**Work to complete:** Give the data below again exactly, and drop each picture from it.

===== Data block

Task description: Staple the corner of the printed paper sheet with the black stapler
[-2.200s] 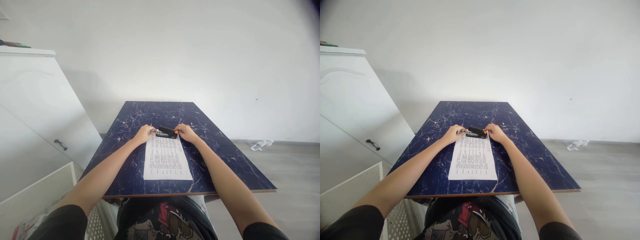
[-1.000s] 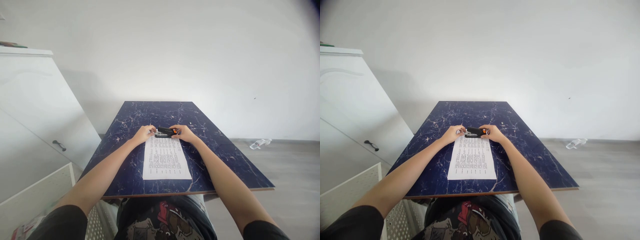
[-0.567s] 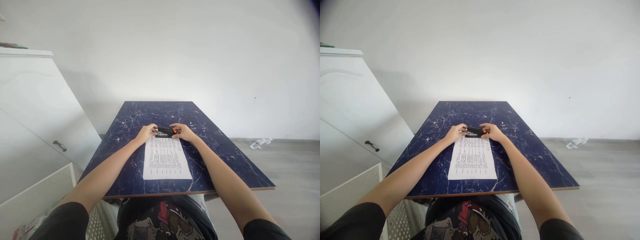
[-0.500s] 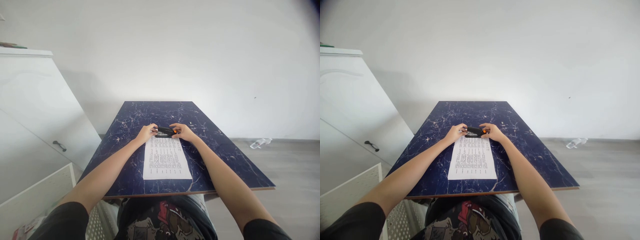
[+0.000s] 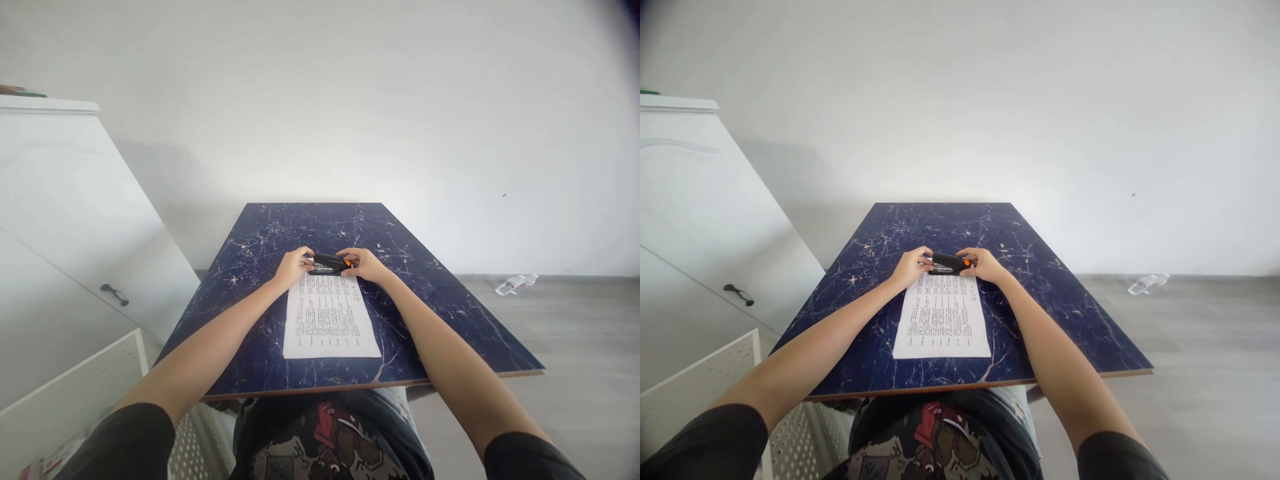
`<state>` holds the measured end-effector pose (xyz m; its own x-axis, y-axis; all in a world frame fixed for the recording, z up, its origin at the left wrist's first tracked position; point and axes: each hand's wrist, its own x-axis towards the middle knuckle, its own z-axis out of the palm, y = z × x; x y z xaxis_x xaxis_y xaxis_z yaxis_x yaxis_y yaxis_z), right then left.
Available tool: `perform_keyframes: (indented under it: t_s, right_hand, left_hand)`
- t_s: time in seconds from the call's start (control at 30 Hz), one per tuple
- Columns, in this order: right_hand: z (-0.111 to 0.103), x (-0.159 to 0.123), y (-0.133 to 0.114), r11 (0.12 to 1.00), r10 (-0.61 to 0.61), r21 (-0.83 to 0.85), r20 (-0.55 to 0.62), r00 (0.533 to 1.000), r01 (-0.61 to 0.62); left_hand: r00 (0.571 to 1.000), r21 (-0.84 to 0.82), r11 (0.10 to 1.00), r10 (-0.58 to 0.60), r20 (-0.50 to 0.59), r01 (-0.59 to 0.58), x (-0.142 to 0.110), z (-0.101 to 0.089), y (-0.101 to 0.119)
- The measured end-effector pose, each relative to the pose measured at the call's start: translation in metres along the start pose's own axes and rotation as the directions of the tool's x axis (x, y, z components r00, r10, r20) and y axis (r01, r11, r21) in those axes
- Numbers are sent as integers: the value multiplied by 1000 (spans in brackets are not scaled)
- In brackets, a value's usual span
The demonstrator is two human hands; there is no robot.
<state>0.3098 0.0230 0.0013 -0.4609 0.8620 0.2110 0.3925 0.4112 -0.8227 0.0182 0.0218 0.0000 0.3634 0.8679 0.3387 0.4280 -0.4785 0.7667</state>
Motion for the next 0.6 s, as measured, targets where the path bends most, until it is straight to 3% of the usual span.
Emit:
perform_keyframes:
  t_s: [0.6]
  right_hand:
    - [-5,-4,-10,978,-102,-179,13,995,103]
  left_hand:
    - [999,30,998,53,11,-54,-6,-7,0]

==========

**Written solution:**
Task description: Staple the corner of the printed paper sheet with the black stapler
[-2.200s] 
[-1.000s] 
[-0.567s] 
[-0.500s] 
[+0.000s] 
`<state>` holds the measured end-effector pose (xyz m; its own x-axis, y-axis; all in a world frame fixed for the recording, z up, its origin at the left wrist's first tracked position; point and axes: each hand's wrist, its own x-axis towards the middle knuckle, its own z-axis out of the palm, y = z × x; x y z xaxis_x xaxis_y xaxis_z yaxis_x yaxis_y yaxis_z), right then left.
Available tool: `perform_keyframes: (indented under it: t_s, right_hand, left_hand)`
- t_s: time in seconds from the call's start (control at 30 Hz), one per tuple
- Columns, in this order: right_hand: z (-0.111 to 0.103), x (-0.159 to 0.123), y (-0.133 to 0.114), r11 (0.12 to 1.00), r10 (-0.61 to 0.61), r21 (-0.83 to 0.85), r20 (-0.55 to 0.62), r00 (0.533 to 1.000), r01 (-0.61 to 0.62); left_hand: r00 (0.571 to 1.000), r21 (-0.84 to 0.82), r11 (0.10 to 1.00), r10 (-0.58 to 0.60), r20 (-0.50 to 0.59), r01 (-0.59 to 0.58), x (-0.142 to 0.110), z (-0.101 to 0.089), y (-0.101 to 0.119)
- The measured end-effector pose, each relative to the pose measured at the call's start: translation in metres along the start pose's own axes and rotation as the directions of the tool's x axis (x, y, z components r00, r10, r20) and y axis (r01, r11, r21) in those axes
- Numbers are sent as integers: the value multiplied by 1000 (spans in brackets are not scaled)
- In brackets, a value's usual span
The demonstrator is two human hands; there is no robot.
<state>0.3098 0.0230 0.0013 -0.4609 0.8620 0.2110 0.3925 0.4112 -0.8227 0.0182 0.0218 0.0000 0.3634 0.8679 0.3387 0.4280 -0.4785 0.7667</state>
Motion for the next 0.6 s, as measured, targets where the path bends most, until it is straight to 3% of the usual span.
Emit:
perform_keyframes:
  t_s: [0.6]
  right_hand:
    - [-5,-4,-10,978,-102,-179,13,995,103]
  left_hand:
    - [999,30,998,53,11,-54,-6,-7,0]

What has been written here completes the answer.